For those of you who don’t obsessively dissect the New York Times’ Arts section every day or so, a little context: Last Sunday marked the first preview performance of Broadway musical “Spider-Man: Turn Off the Dark,” a $65 million tour de force backed and scored by Bono and the Edge of U2.
The most expensive show in the history of Broadway, it has been in production for almost a decade, and financial and technical problems have plagued it for months. However, with the opening Sunday, audiences and critics alike eagerly gathered to see what U2 hath wrought.
The verdict? Remember that scene in the original “Spider-Man” film when Tobey Maguire tries web-slinging for the first time? When he swings right into a brick wall?
Yeah, it was sort of like that.
The New York Times article on the preview stayed pretty neutral, but it couldn’t deny the facts. The show stopped no less than five times due to technical problems that literally left the actors hanging, one of which ended Act I prematurely. The show lasted three hours and 15 minutes. There were slow claps.
To be fair, most Broadway shows aren’t judged based on their previews, and “Turn Off the Dark” has until Jan. 11 to fix these problems. So I won’t judge the show itself. I’ll just judge the idea behind it.
There are a lot of things about “Turn Off the Dark” that could appeal to a mass audience. It’s got songs written by U2. It’s got a charismatic superhero for a leading man. There’s acrobatic stunts that will make your head spin.
But just because all these elements are appealing separately doesn’t mean they work well together, and it certainly doesn’t mean they’ll work on Broadway. Call me old-fashioned, but I like it when the part of a musical everyone’s talking about is the plotline, or at least the music.
That’s the real problem with “Turn Off the Dark.” Partly through its own fault, it’s been swept up in a combination of a media firestorm and technical overbrilliance, and there’s no way it can be judged on its artistic merits alone.
Which is what I thought the point of Broadway was supposed to be. Yes, you can find wonderful shows that just can’t get the right amount of financial backing Off-Broadway or Off-Off-Broadway, but the 40 shows on the Great White Way are supposed to represent the best theater in New York, if not the U.S. Not just the most expensive.

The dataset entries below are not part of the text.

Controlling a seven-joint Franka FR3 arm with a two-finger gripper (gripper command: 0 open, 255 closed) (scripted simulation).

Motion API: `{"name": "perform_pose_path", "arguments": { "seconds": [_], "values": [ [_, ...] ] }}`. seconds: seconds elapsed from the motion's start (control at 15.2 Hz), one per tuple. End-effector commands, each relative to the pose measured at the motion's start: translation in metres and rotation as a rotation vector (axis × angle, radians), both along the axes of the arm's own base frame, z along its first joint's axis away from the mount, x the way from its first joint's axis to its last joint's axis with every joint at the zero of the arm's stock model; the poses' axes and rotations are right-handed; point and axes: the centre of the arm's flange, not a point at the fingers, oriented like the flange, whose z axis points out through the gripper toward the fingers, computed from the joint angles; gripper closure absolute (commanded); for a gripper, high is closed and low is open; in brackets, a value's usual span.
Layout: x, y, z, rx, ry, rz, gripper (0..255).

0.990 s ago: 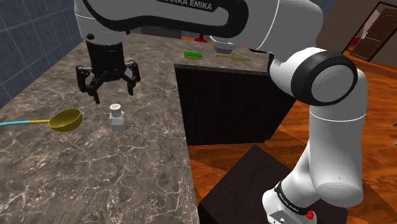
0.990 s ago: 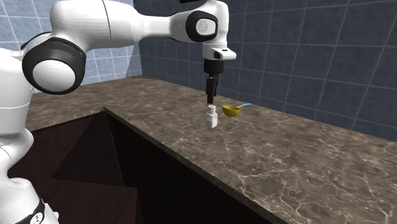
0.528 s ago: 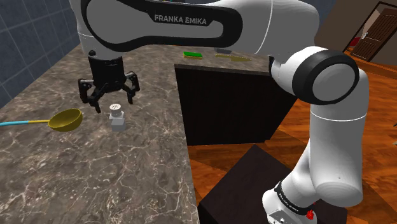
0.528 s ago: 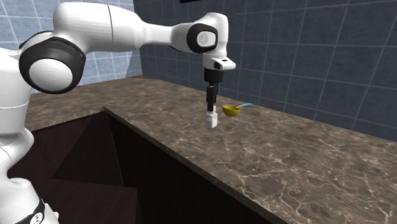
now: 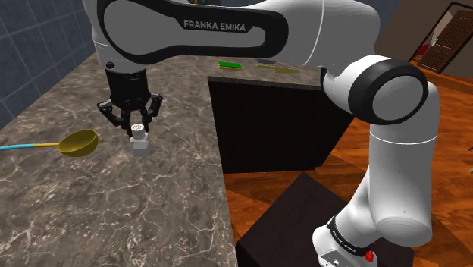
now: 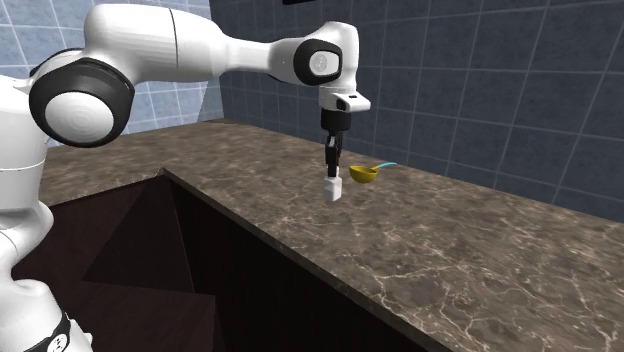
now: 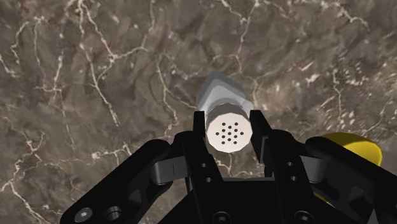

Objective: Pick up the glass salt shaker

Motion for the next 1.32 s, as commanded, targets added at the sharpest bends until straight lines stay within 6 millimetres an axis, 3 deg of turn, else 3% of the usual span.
{"name": "perform_pose_path", "arguments": {
  "seconds": [0.0,0.13,1.12,1.25],
  "values": [
    [0.000,0.000,-0.001,0.000,0.001,0.000,255],
    [0.000,0.000,0.000,0.000,0.001,0.000,255],
    [0.000,0.000,0.079,0.000,0.001,0.000,255],
    [0.000,0.000,0.080,0.000,0.001,0.000,255]
  ]
}}
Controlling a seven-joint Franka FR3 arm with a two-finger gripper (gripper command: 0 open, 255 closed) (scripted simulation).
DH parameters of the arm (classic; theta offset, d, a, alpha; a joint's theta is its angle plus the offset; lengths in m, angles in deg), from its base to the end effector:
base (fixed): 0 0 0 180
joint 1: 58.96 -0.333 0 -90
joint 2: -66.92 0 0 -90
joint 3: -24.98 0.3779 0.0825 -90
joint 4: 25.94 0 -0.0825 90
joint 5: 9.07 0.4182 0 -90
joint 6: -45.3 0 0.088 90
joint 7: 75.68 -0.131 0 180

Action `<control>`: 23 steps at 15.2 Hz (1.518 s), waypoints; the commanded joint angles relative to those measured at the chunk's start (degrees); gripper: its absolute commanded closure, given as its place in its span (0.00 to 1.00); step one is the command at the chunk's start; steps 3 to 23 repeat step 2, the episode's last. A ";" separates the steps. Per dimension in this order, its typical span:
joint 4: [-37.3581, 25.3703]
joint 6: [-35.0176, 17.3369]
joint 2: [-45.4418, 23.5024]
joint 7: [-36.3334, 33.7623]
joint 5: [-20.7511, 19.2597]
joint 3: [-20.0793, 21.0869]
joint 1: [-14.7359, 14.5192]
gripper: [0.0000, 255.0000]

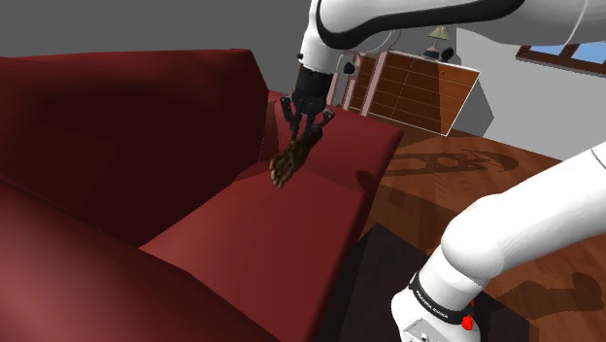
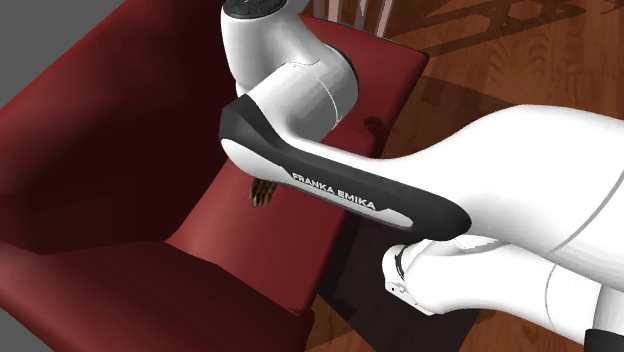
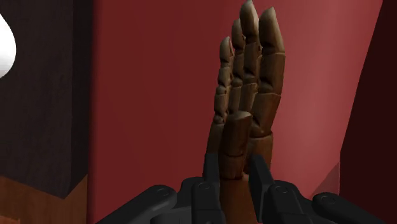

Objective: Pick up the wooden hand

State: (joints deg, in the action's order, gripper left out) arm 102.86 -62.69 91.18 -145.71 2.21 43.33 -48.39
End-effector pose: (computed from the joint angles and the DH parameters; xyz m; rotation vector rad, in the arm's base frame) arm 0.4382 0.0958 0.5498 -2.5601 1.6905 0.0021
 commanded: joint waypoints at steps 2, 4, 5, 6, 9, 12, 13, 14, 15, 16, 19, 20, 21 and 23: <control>-0.80 0.92 0.15 -0.18 -0.02 -0.01 -0.03 1.00; -0.80 0.92 0.15 -0.18 -0.02 -0.01 -0.03 1.00; -0.80 0.92 0.15 -0.18 -0.02 -0.01 -0.03 1.00; -0.80 0.92 0.15 -0.18 -0.02 -0.01 -0.03 1.00; -0.80 0.92 0.15 -0.18 -0.02 -0.01 -0.03 1.00; -0.80 0.92 0.15 -0.18 -0.02 -0.01 -0.03 1.00; -0.80 0.92 0.15 -0.18 -0.02 -0.01 -0.03 1.00; -0.80 0.92 0.15 -0.18 -0.02 -0.01 -0.03 1.00; -0.80 0.92 0.15 -0.18 -0.02 -0.01 -0.03 1.00; -0.80 0.92 0.15 -0.18 -0.02 -0.01 -0.03 1.00; -0.80 0.92 0.15 -0.18 -0.02 -0.01 -0.03 1.00; -0.80 0.92 0.15 -0.18 -0.02 -0.01 -0.03 1.00; -0.80 0.92 0.15 -0.18 -0.02 -0.01 -0.03 1.00; -0.80 0.92 0.15 -0.18 -0.02 -0.01 -0.03 1.00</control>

If “Turn Off the Dark” is successful, all it will do is encourage producers to go after big-budget shows like it, that emphasize spectacle theater over spectacular theater. And for every theater that is burdened with a blockbuster, one less quality show will make it to Broadway.
Perhaps my dislike for “Turn Off the Dark” is misguided. The songs I’ve listened to aren’t bad, and I’m a sucker for a good superhero story, so there’s the chance the musical could rise above its troubled beginnings and become an origin story for the ages.
Or it could be just another swing into that brick wall.